[Action item]:
Images in the data are to be skipped, while every line is restated exactly as written.

[Given information]:
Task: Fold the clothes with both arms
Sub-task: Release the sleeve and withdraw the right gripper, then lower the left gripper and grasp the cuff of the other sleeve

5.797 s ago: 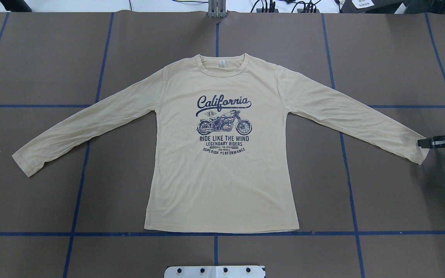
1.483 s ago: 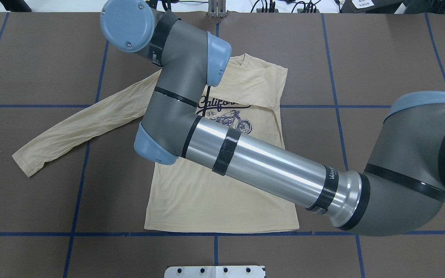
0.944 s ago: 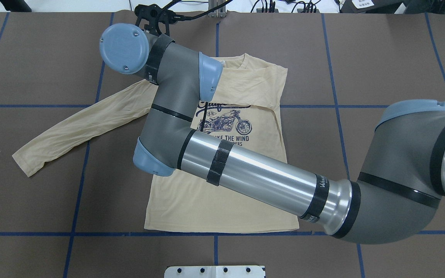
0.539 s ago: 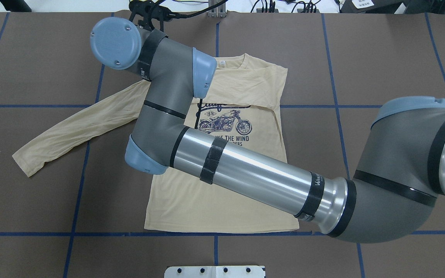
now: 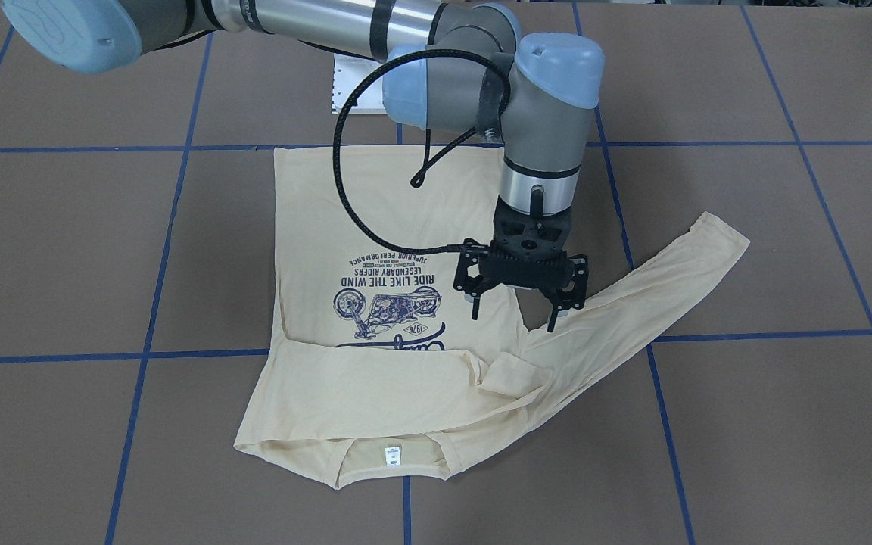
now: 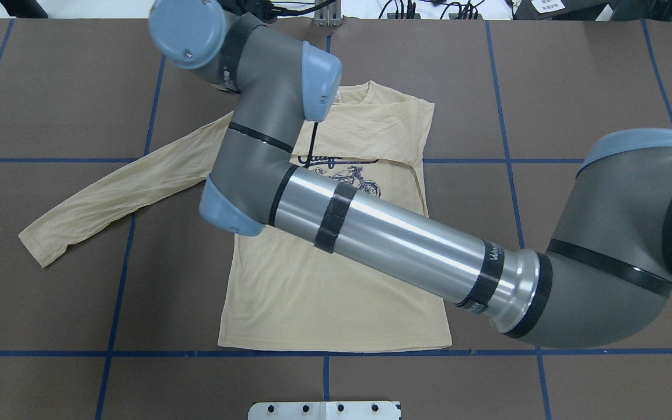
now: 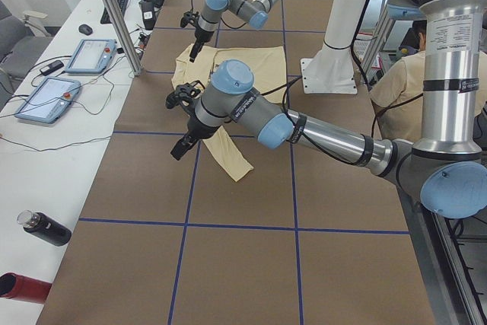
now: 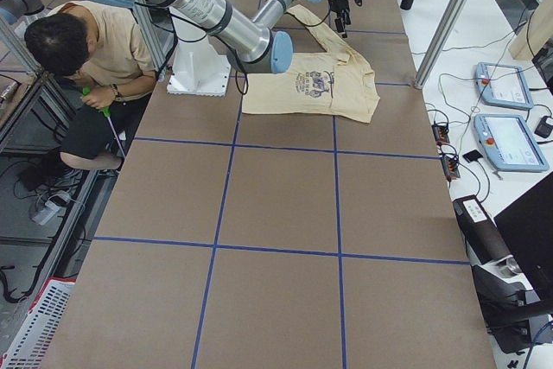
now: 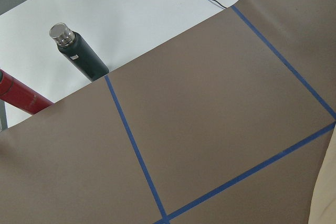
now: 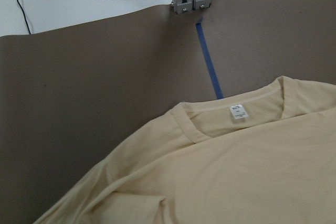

[Solution below]:
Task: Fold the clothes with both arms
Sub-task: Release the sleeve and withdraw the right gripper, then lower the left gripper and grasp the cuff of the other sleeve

5.797 s ago: 
1.483 s ago: 
0.944 s ago: 
0.539 s ago: 
now: 
now: 
now: 
now: 
now: 
now: 

For this exercise, nothing further remains to be done.